# Impeller kit



## lee h (Jan 18, 2015)

Since i'm the new guy to snowblowers and a bit green. I hear this
talk of impeller kits. Never seen one, Have a vague idea as to what 
it will do. Where can one buy this kit and are they universal to fit
any blower. How difficult to install and are there any pic's on this site.
I looked a bit but found nothing yet.



Thanks Lee


----------



## micah68kj (Oct 8, 2011)

http://smllengns.tripod.com/id13.html
Lots of us have made our own kits out of baler belt material and small pieces of steel. Not at all hard to make but not the most fun to install. Not complicated, just not fun.



http://smllengns.tripod.com/


----------



## Simplicity (Dec 8, 2011)

What kind of blower do you have?


----------



## jermar (Dec 10, 2014)

It's easy to make your own. I used a worn single stage rubber edge.


----------



## lee h (Jan 18, 2015)

Thanks guys, looks like a very simple job and easy to make.

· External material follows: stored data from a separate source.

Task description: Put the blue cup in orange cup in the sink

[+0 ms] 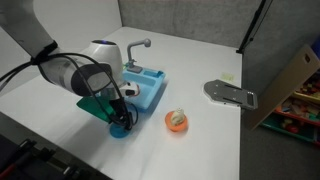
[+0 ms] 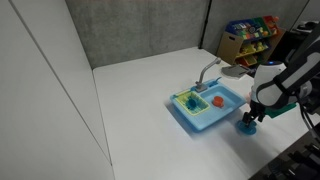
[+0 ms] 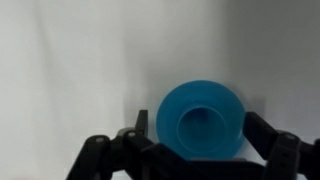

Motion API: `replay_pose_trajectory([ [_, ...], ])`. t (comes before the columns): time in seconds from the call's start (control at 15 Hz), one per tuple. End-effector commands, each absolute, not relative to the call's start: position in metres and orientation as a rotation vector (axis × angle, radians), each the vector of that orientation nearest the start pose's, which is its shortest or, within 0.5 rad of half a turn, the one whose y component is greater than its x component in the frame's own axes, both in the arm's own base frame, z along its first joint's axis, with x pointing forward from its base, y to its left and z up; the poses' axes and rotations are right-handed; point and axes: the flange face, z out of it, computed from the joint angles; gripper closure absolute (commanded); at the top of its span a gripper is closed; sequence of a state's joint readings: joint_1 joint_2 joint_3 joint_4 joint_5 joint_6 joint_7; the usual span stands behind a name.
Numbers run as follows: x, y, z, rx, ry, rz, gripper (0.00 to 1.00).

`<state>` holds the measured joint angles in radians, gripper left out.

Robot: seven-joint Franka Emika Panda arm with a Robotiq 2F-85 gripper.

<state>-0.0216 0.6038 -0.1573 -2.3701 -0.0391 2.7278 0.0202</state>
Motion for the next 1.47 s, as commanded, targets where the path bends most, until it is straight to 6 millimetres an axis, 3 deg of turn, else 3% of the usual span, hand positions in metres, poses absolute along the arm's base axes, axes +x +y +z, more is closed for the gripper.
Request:
replay_pose_trajectory([
  [0.0,0.451,-0.091,0.058,-3.199,0.245,0.4,0.34],
  [0.4,0.453,-0.092,0.073,-3.185,0.242,0.397,0.81],
  [0.8,0.457,-0.079,0.124,-3.139,0.182,0.427,0.83],
  [1.13,0.488,-0.077,0.178,-3.131,0.241,0.441,0.83],
  [1.4,0.518,-0.077,0.203,-3.124,0.289,0.387,0.83],
])
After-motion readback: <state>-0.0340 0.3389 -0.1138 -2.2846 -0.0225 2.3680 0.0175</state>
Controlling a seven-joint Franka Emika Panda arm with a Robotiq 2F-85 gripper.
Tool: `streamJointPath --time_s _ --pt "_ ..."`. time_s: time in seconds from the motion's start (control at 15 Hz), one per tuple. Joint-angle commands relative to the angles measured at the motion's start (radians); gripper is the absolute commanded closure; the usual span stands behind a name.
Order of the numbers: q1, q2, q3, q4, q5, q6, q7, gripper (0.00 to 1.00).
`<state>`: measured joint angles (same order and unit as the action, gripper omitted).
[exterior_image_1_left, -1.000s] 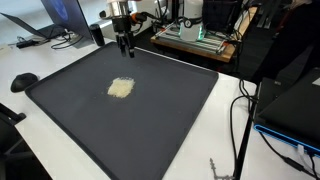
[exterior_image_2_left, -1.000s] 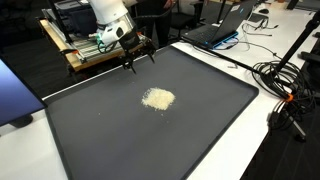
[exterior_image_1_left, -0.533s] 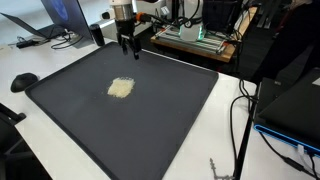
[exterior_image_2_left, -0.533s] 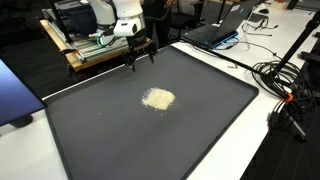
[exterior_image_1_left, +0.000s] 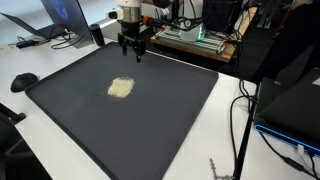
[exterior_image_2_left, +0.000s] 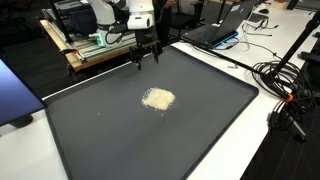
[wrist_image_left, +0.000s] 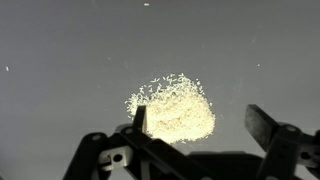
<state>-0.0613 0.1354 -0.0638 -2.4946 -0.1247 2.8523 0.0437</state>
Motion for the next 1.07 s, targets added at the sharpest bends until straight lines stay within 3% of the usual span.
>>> streamJointPath --time_s 0.0,0.2,0.33,0.47,0.53,0.6,0.73,0.8,1.0 --pt "0.004 -0.018 -0.021 -0.094 -0.035 0.151 -0.027 0.0" --pt "0.006 0.005 -0.056 -0.147 -0.1 0.322 -0.051 0.0" --pt "0.035 0.029 -0.128 -0.154 -0.163 0.407 -0.056 0.0" --pt "0.036 0.066 -0.151 -0.152 -0.161 0.475 -0.08 0.0" --pt "0.025 0.088 -0.141 -0.149 -0.153 0.505 -0.087 0.0" --pt "-0.012 0.104 -0.09 -0.148 -0.101 0.521 -0.132 0.0" --pt "-0.04 0.14 -0.054 -0.131 -0.17 0.533 -0.089 0.0" --pt "-0.045 0.15 -0.029 -0.123 -0.12 0.525 -0.135 0.0" --pt "-0.011 0.14 -0.042 -0.102 -0.109 0.493 -0.18 0.0"
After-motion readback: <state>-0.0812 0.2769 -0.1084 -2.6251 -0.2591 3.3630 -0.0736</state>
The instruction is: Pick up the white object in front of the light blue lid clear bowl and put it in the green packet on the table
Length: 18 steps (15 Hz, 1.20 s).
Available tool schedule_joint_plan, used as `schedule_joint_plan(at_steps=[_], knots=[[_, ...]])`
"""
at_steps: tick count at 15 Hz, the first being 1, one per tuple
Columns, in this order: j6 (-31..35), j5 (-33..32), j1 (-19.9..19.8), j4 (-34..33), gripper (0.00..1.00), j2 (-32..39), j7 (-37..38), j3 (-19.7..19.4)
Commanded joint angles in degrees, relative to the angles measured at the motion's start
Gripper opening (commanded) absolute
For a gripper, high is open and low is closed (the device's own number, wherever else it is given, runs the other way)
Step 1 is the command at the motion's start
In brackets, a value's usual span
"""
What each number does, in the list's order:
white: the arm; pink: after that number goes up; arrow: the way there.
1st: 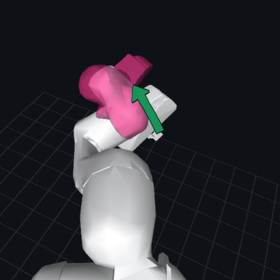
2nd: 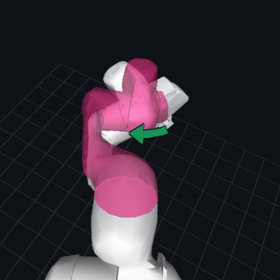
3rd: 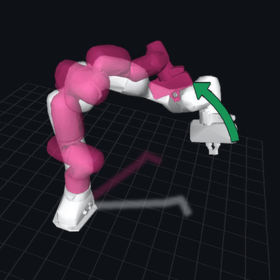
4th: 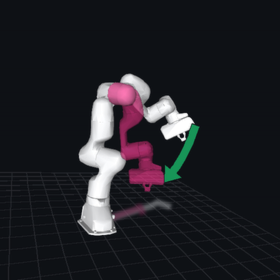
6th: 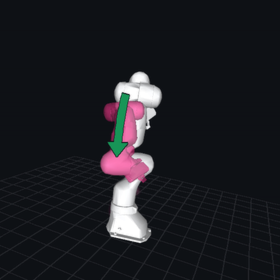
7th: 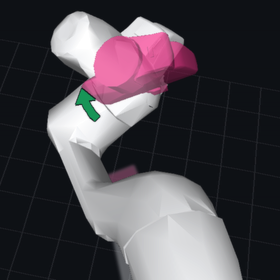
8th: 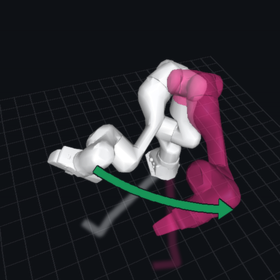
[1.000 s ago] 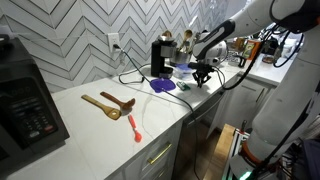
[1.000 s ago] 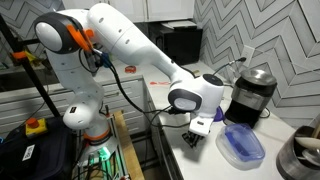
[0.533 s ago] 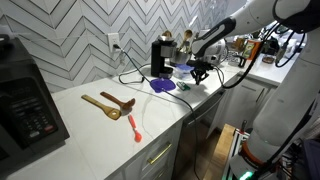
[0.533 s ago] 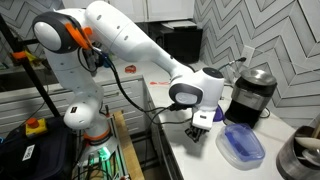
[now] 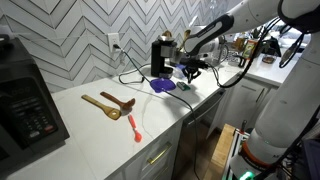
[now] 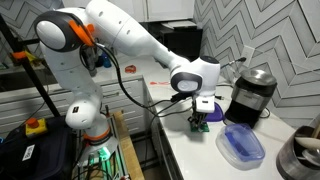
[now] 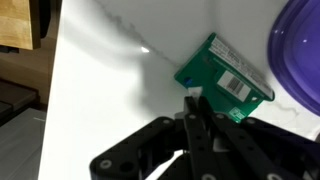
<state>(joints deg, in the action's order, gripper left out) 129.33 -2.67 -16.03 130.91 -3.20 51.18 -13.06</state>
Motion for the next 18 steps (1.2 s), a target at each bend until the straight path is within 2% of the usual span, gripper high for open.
schedule_joint_plan(at_steps=[1, 12, 18], knots=[[2.0, -0.7, 0.9, -0.8, 0.04, 1.5, -1.7, 0.3], [4.6, -3.2, 1.2, -1.2, 0.02, 4.0, -1.8, -0.1], [6.1, -1.5, 2.0, -1.4, 0.02, 4.3, -3.2, 0.3]])
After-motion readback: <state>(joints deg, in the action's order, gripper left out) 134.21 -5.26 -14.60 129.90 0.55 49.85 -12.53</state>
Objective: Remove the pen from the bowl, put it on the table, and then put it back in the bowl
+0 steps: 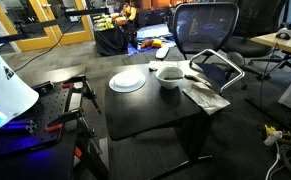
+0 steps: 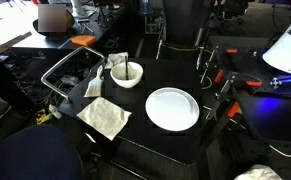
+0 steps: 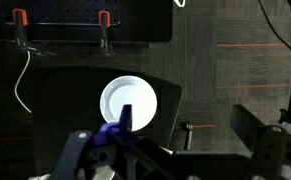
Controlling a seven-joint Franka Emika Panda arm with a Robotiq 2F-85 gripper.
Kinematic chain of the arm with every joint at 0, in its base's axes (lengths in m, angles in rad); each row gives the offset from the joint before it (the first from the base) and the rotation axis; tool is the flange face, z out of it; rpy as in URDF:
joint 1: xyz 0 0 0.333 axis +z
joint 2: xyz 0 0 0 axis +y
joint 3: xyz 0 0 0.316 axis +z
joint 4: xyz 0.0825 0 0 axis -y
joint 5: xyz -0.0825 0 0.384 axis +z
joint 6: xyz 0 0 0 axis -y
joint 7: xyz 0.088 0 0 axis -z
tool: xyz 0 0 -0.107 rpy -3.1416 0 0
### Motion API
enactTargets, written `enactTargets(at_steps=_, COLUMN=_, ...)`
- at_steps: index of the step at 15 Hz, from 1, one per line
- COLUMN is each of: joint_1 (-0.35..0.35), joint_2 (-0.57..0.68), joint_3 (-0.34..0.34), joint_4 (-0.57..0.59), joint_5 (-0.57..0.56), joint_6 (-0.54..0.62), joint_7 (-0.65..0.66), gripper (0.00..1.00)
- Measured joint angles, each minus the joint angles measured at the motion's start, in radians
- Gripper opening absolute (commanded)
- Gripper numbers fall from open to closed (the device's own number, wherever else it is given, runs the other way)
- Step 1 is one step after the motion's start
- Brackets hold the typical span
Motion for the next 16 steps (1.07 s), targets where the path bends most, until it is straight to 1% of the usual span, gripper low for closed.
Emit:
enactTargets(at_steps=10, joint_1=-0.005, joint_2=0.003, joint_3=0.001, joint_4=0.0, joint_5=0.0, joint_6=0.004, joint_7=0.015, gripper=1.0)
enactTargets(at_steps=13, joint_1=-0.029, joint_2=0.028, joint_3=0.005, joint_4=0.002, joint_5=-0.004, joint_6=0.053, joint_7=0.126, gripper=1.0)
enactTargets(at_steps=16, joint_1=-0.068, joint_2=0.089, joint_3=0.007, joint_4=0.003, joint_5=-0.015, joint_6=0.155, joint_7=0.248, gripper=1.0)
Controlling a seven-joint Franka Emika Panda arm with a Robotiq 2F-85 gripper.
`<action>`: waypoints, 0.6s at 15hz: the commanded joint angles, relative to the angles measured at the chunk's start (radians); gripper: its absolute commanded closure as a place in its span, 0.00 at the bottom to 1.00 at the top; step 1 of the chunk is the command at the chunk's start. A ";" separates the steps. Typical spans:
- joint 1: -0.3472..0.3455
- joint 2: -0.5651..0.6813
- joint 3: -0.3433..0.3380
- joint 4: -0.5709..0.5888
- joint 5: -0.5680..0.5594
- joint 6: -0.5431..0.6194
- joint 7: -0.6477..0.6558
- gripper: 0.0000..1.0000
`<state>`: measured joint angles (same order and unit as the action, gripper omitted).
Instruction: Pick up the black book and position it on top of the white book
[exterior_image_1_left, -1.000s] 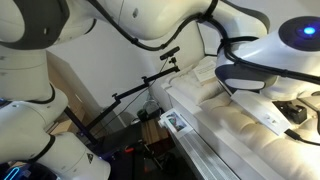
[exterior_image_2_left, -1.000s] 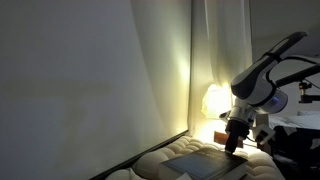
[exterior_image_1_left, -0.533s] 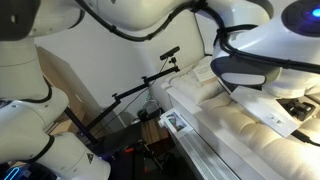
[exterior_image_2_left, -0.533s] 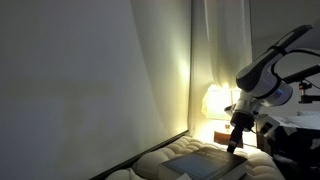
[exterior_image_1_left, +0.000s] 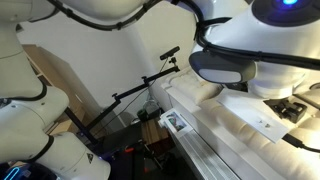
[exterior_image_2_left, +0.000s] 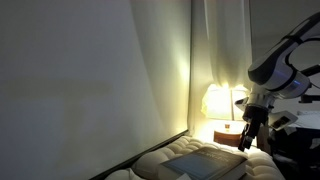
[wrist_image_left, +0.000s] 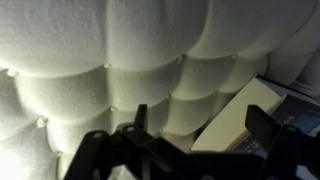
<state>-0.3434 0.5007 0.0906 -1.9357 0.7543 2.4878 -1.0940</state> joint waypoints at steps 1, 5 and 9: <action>0.019 0.030 -0.004 0.004 0.010 -0.006 -0.010 0.00; 0.036 0.078 -0.007 0.027 -0.008 -0.004 0.017 0.00; 0.053 0.036 -0.005 -0.013 -0.011 0.025 0.024 0.00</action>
<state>-0.3179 0.5717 0.0906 -1.9161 0.7508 2.4880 -1.0938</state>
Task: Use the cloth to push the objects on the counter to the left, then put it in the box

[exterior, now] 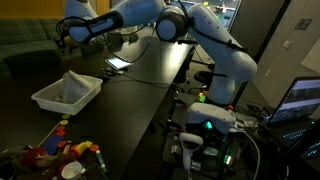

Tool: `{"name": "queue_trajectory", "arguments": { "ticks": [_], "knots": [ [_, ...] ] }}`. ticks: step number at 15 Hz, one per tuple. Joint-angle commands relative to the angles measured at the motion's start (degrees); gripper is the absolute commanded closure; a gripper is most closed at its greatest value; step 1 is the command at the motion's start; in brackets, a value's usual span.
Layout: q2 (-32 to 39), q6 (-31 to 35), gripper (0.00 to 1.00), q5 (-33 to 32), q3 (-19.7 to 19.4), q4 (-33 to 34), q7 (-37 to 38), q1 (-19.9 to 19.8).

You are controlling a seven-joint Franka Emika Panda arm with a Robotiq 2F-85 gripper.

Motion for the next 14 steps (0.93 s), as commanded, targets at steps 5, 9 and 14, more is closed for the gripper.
{"name": "queue_trajectory", "arguments": {
  "ticks": [5, 9, 14],
  "knots": [
    [-4.5, -5.3, 0.01, -6.1, -3.4, -4.2, -1.0, -2.2],
    [-14.5, -6.8, 0.0, -3.0, 3.2, -15.8, -16.9, -8.6],
    [-25.9, -12.4, 0.0, 1.3, 7.5, -29.3, -29.3, -16.3]
  ]
}}
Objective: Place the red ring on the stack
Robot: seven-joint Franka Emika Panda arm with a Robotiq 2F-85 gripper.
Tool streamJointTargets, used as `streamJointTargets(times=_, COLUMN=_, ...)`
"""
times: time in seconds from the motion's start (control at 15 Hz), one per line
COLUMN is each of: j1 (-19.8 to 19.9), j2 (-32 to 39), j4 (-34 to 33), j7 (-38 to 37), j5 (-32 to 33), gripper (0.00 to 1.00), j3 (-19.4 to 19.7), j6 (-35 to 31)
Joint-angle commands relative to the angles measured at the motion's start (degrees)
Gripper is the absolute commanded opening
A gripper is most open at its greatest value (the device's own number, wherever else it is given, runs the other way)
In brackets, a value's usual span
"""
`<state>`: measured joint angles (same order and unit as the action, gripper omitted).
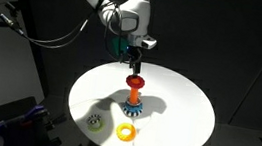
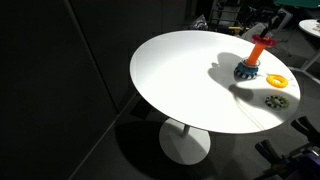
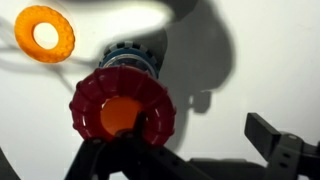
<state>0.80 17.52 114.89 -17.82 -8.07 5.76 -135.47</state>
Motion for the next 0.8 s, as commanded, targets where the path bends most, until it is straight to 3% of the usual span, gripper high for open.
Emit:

One question, Doe's the rubber fold over the impeller or just 
till it hits the housing. hard to tell in the pic's.

Thanks Lee


----------



## Shryp (Jan 1, 2011)

Just put it so it barely touches the housing.


----------



## chapel (Dec 15, 2013)

how do you install it? do you remove the impeller from it or do you install it through the outlet?


----------



## 90trunk (Nov 30, 2013)

chapel said:


> how do you install it? do you remove the impeller from it or do you install it through the outlet?


I have done 3 MTD installs through the chute opening. New or sharp drill bits make the job easier.


----------



## classiccat (Mar 1, 2014)

Prior to fastening, It helps to clamp it to the impeller and rotate it to find the tightest spot in the housing.

Impeller Mod (I_ cheated and bought the kit on eBay_)


----------



## Toro-8-2-4 (Dec 28, 2013)

micah68kj said:


> HOW IT WORKS
> Lots of us have made our own kits out of baler belt material and small pieces of steel. Not at all hard to make but not the most fun to install. Not complicated, just not fun.
> 
> 
> ...


Just curious....About how thick is the Baler belt you guys have used? 

I know there is a guy on you tube who used self tapping screws but I would not recommend that on something that spins so fast, is in a high rust and abrasive environment.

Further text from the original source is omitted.